== Task instructions ==
Taking the line with "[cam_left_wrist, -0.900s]" as the first and the line with "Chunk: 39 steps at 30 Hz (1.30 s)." as the last, set down the lines below exactly, pictures excluded.

== Data provided ==
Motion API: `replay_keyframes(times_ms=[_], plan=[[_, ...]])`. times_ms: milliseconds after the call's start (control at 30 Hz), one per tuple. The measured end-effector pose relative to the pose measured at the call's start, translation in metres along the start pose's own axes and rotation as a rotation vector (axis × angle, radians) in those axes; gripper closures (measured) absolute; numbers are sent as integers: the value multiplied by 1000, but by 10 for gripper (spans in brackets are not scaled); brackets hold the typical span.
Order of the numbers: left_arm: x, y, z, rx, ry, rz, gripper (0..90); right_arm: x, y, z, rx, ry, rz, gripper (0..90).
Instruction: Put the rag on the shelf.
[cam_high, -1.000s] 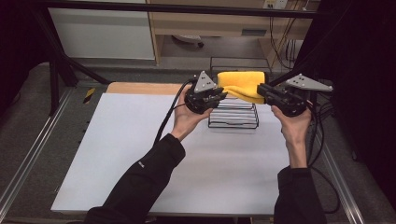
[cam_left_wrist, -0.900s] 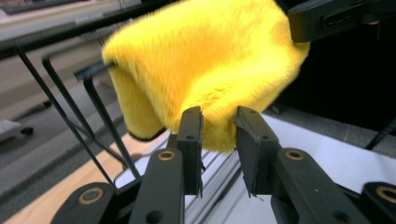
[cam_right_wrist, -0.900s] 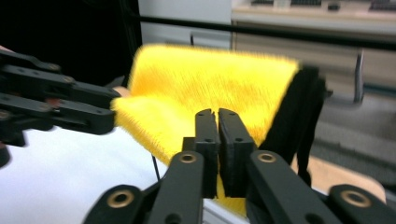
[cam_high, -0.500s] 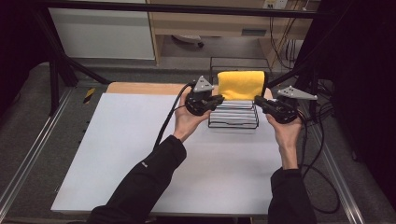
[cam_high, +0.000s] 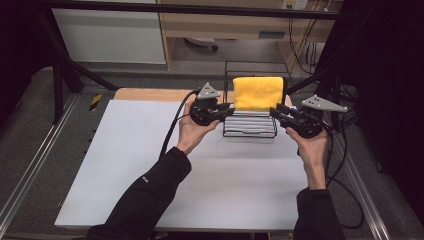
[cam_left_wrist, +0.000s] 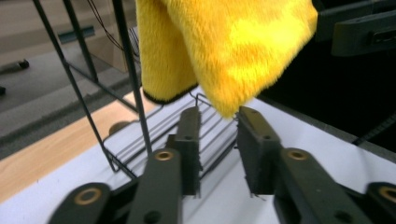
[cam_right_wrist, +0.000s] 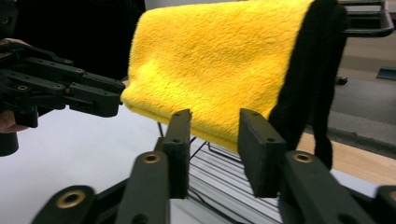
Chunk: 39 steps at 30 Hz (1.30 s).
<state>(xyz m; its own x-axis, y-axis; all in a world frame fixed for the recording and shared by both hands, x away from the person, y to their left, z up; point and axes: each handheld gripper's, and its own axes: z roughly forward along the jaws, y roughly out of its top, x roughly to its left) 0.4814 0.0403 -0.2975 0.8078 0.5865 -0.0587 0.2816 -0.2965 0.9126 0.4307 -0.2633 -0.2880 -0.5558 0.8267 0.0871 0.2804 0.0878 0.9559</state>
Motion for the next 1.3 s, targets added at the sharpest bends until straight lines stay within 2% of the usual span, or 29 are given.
replay_keyframes(times_ms=[133,267,400,433,467,633,733,967,1200,1300], plan=[[4,-9,-13,38,6,-2,590,7,-3,-1,23,28,2,481],[8,-22,-26,66,21,0,485,13,-9,0,37,36,-3,371],[14,-41,-40,95,25,-15,387,18,-17,0,59,36,-5,265],[14,-41,-40,95,25,-15,364,19,-20,0,70,40,-2,241],[17,-52,-47,109,32,-22,339,20,-23,1,82,50,1,218],[27,-85,-63,137,55,-52,252,23,-36,3,115,75,14,132],[34,-104,-73,153,69,-81,210,25,-43,4,128,84,17,97],[45,-142,-100,160,121,-106,111,30,-64,8,152,106,32,59],[55,-177,-127,186,156,-125,76,34,-89,11,196,121,26,21],[58,-191,-139,173,173,-131,76,32,-101,10,212,121,38,10]])
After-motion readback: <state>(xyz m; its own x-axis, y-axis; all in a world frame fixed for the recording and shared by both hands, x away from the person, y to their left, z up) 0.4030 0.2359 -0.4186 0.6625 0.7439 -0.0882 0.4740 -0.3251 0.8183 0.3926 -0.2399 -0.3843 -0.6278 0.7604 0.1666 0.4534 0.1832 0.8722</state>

== Exercise result ==
[cam_left_wrist, -0.900s] 
[cam_right_wrist, -0.900s] 
[cam_high, -0.500s] 
[cam_high, +0.000s] 
[cam_left_wrist, +0.000s] 
[cam_right_wrist, +0.000s] 
Chunk: 39 steps at 30 Hz (1.30 s).

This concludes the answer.